Raphaël serre les dents et se met à trembler de colère. Il ment.

“Bien, reprend le médecin en se reculant pour mieux toiser son patient. Soldat Pinot, vous souffrez d’une forme de commotion nouvelle vulgairement qualifiée “d’obusite”. L’équipe de ce fort a pour mission de vous guérir. Nous allons procéder pour ce faire à un “torpillage”, qui va permettre de remettre en place les éléments en difficulté dans votre crâne. L’expérience peut être inconfortable, cependant… ma foi, se reprend le médecin, est-ce que vous m’entendez seulement ?”
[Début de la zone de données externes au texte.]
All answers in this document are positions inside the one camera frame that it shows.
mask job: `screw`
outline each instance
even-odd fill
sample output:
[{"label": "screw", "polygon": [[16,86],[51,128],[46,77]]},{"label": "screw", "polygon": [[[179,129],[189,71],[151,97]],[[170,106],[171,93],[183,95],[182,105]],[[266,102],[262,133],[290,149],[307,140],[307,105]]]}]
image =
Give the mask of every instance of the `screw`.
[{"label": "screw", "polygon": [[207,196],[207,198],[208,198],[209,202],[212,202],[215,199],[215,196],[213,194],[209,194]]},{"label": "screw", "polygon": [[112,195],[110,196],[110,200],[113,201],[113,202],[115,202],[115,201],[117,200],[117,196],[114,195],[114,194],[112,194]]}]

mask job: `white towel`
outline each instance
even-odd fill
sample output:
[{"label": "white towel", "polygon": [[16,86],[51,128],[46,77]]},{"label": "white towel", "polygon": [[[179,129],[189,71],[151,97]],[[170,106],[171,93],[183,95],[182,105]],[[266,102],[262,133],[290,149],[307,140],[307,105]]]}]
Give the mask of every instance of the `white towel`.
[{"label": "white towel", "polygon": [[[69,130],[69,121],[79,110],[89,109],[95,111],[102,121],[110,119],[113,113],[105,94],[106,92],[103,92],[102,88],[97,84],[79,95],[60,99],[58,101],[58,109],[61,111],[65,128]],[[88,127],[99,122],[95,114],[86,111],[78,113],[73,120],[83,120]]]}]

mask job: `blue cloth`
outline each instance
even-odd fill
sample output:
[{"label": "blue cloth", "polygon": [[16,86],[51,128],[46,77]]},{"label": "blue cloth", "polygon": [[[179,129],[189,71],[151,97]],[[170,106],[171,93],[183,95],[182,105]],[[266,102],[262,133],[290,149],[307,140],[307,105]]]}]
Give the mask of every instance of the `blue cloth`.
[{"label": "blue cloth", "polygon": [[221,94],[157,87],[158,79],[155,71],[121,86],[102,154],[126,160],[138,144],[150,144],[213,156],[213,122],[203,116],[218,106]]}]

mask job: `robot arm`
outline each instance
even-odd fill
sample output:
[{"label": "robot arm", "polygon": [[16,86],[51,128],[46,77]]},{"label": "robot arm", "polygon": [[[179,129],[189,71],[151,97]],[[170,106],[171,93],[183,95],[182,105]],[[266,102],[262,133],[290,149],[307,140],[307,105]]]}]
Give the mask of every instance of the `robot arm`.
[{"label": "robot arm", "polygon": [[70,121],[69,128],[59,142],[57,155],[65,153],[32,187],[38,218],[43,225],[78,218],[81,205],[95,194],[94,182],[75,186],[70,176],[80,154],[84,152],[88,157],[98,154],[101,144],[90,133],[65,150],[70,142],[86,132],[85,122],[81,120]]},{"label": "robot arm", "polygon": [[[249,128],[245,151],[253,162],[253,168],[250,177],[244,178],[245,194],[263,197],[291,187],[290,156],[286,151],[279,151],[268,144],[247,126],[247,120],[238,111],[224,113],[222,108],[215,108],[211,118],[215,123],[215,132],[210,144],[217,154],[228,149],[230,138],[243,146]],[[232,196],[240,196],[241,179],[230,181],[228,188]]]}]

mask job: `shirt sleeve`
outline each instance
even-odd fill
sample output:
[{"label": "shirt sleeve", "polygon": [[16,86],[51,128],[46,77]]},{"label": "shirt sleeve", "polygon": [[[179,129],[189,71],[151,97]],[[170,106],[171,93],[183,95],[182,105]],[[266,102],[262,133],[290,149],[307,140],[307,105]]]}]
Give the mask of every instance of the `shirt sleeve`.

Raphaël fixe le médecin aussi fort qu’il le peut, mais le praticien ne semble pas en être affecté. Il se contente de surveiller l’infirmier lorsque celui-ci colle deux choses molles et humides sur les tempes de Raphaël avant de disparaître dans son dos. Lorsque le médecin part de devant son patient pour aller rejoindre les infirmiers derrière la chaise, Raphaël se retrouve face à face avec Rousseau, qui le fixe toujours de son œil unique.

Il a l’air de sourire.

Raphaël se met à pleurnicher et ouvre la bouche pour lui demander de le pardonner. Il ne voulait pas qu’il meure. Il ne l’a pas fait exprès. Il est désolé. Vraiment désolé. Merde, il voudrait dire tout ça à Rousseau pour qu’il parte enfin, mais aucun son ne veut sortir de sa bouche. Et tout son corps tremble de peur.

“Vous sentez ça ? dit la voix grave de l’infirmier derrière lui. Je crois que ce petit salaud s’est pissé dessus !
– Ce n’est pas grave, répond le médecin. On débute le torpillage dans trois… deux… un…”

Il y a un cliquetis mécanique.

“Envoyez le courant !”

Et Raphaël Pinot se met à hurler pendant qu’on l’électrocute.